■ **YOUR TASK**
Each line of the listing below, from the very first to the one that contains "Query: cable", is to be retyped exactly as it stands.

■ **RECORD EXTRACTS**
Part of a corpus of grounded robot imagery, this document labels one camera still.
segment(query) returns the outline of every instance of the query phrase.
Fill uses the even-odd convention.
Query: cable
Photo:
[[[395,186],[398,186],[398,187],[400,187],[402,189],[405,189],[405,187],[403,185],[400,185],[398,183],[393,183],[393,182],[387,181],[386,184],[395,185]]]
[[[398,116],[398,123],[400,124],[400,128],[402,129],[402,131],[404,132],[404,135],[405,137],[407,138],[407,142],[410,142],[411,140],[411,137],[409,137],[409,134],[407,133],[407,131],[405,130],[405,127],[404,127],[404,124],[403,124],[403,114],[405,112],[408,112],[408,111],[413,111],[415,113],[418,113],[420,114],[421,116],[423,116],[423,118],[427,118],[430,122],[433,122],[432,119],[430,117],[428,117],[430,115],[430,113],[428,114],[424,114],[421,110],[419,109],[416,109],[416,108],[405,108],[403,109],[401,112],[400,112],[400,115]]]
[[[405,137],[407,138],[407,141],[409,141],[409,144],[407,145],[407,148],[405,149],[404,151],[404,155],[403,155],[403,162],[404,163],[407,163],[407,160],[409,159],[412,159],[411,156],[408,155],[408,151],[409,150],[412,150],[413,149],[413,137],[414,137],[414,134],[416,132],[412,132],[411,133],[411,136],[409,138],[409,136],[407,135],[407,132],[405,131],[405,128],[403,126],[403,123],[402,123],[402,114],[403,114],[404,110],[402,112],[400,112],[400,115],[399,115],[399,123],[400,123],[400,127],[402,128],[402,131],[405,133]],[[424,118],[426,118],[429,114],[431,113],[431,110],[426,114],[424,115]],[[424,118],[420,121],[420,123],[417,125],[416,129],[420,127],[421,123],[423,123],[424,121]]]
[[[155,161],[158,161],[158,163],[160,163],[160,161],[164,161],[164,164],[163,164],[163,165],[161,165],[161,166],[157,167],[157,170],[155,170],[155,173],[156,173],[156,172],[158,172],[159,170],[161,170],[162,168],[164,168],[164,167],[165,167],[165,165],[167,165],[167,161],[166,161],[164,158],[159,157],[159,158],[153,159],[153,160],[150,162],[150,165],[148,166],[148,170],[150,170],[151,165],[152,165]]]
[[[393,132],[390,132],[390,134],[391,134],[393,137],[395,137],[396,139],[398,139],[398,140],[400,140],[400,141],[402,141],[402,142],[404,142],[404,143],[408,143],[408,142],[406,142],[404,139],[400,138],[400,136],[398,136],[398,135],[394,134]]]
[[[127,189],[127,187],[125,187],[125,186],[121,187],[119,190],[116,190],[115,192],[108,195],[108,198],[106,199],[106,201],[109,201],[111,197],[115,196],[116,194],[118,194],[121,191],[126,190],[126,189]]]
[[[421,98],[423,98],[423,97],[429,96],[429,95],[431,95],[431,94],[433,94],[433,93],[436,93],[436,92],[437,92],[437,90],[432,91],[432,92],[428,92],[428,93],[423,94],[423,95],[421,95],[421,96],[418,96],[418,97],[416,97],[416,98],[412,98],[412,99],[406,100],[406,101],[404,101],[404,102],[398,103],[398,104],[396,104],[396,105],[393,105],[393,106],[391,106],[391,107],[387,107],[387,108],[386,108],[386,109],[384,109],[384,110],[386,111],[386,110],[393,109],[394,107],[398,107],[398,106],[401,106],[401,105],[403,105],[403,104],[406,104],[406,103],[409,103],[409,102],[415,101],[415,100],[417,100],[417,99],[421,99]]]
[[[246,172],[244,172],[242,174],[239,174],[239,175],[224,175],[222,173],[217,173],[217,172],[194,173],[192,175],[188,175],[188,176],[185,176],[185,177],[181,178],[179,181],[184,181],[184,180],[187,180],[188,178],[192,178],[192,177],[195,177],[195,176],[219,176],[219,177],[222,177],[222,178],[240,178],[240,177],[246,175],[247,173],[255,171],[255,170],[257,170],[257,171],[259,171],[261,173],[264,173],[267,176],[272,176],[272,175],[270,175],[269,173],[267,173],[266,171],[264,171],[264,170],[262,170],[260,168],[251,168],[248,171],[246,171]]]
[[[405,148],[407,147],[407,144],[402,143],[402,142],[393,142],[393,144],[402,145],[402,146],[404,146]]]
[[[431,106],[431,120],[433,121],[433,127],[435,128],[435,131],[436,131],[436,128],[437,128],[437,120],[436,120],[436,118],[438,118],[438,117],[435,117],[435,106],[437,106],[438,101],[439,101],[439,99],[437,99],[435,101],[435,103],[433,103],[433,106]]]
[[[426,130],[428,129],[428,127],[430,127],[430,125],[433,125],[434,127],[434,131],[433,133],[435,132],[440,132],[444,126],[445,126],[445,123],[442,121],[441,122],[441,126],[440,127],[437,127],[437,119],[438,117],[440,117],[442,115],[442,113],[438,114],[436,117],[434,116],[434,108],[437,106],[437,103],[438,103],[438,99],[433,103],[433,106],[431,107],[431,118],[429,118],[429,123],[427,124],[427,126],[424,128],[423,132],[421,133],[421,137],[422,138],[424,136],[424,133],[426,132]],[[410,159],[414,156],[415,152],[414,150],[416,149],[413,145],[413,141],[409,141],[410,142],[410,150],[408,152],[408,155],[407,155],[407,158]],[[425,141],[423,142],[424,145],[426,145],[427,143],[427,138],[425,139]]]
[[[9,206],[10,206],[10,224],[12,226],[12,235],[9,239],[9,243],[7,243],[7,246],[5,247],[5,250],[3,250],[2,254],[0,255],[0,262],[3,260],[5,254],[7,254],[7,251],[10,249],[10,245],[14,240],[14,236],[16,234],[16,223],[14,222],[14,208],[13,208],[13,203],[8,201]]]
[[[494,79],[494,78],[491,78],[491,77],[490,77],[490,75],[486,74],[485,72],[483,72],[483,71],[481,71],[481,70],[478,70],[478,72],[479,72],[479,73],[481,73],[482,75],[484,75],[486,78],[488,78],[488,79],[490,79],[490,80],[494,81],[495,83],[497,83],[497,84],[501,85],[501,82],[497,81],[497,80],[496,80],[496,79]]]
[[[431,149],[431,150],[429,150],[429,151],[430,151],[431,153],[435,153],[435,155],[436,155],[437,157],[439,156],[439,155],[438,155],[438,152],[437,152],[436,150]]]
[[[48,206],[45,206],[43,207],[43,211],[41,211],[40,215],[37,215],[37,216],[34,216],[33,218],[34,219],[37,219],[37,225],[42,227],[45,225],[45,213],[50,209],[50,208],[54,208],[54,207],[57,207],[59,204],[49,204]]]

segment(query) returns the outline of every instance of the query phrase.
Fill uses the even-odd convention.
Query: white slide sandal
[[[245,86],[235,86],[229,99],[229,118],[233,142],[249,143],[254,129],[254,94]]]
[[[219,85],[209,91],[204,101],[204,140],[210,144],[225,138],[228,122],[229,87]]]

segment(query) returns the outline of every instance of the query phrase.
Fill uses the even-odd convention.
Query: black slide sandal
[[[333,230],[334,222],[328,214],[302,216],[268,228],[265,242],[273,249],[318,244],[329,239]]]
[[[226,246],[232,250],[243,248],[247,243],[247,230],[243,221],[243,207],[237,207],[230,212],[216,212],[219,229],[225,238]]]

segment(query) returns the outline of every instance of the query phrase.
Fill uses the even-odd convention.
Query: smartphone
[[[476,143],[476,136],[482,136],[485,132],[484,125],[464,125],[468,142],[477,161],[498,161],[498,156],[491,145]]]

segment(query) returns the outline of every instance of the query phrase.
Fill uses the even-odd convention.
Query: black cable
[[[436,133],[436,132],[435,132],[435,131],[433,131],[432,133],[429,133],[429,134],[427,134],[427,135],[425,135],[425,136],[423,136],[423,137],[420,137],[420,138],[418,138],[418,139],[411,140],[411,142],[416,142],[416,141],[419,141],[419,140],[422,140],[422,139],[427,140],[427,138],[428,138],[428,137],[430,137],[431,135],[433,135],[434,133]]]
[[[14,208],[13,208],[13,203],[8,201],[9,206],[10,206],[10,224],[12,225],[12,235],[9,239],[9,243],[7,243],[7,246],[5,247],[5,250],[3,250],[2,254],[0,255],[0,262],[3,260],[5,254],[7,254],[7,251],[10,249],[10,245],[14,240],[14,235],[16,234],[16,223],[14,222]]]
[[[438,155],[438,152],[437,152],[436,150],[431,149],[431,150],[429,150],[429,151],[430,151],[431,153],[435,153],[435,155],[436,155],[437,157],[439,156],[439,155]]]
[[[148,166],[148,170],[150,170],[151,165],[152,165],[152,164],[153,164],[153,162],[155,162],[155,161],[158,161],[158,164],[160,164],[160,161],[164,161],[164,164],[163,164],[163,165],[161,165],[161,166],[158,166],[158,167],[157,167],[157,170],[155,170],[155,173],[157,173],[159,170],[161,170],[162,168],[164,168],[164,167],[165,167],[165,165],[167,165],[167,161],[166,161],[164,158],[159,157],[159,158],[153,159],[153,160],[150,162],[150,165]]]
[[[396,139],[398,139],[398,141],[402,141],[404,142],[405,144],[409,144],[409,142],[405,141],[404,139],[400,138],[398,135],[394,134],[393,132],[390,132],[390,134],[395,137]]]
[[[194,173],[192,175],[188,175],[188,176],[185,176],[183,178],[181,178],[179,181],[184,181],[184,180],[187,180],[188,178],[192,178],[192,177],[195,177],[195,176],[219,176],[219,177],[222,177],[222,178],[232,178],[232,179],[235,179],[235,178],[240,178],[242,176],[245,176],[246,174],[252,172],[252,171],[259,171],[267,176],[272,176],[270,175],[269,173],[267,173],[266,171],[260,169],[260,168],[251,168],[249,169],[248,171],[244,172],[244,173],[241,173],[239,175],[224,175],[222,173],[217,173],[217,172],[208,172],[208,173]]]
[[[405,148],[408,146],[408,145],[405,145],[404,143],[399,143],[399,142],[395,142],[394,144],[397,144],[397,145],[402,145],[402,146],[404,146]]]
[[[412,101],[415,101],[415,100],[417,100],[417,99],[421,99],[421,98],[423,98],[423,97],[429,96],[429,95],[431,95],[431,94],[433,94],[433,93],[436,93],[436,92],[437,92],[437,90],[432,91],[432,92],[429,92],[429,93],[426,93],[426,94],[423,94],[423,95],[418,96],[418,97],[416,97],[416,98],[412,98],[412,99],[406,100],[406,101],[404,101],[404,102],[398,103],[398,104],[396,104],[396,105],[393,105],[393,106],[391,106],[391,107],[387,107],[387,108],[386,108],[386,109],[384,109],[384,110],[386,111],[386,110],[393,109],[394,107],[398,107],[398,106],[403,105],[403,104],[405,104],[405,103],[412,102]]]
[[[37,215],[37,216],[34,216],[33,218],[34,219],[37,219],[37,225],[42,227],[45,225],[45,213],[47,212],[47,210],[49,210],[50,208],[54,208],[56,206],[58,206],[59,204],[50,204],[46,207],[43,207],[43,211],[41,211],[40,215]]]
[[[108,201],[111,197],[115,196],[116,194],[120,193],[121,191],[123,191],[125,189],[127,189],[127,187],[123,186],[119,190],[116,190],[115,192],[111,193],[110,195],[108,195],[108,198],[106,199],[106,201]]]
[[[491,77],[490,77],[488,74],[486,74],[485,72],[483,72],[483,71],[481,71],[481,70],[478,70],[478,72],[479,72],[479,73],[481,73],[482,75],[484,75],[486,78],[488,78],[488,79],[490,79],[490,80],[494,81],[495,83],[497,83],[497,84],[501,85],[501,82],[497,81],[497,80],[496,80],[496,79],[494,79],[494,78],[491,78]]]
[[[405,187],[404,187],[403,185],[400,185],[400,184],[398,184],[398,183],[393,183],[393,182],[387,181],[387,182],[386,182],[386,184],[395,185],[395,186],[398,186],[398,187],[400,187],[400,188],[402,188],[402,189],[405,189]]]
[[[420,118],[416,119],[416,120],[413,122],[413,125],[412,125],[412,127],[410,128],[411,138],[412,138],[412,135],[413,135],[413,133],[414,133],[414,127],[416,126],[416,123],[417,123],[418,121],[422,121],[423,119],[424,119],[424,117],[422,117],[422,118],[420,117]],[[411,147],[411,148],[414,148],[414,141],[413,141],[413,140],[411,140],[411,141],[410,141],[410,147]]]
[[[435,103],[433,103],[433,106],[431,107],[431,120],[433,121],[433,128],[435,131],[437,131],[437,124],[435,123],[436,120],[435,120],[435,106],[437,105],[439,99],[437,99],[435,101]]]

■ **YOUR SOLUTION**
Part of a corpus of grounded robot imagery, this document labels one camera still.
segment(query) returns the outline of every instance of the query phrase.
Fill uses the even-odd convention.
Query: cable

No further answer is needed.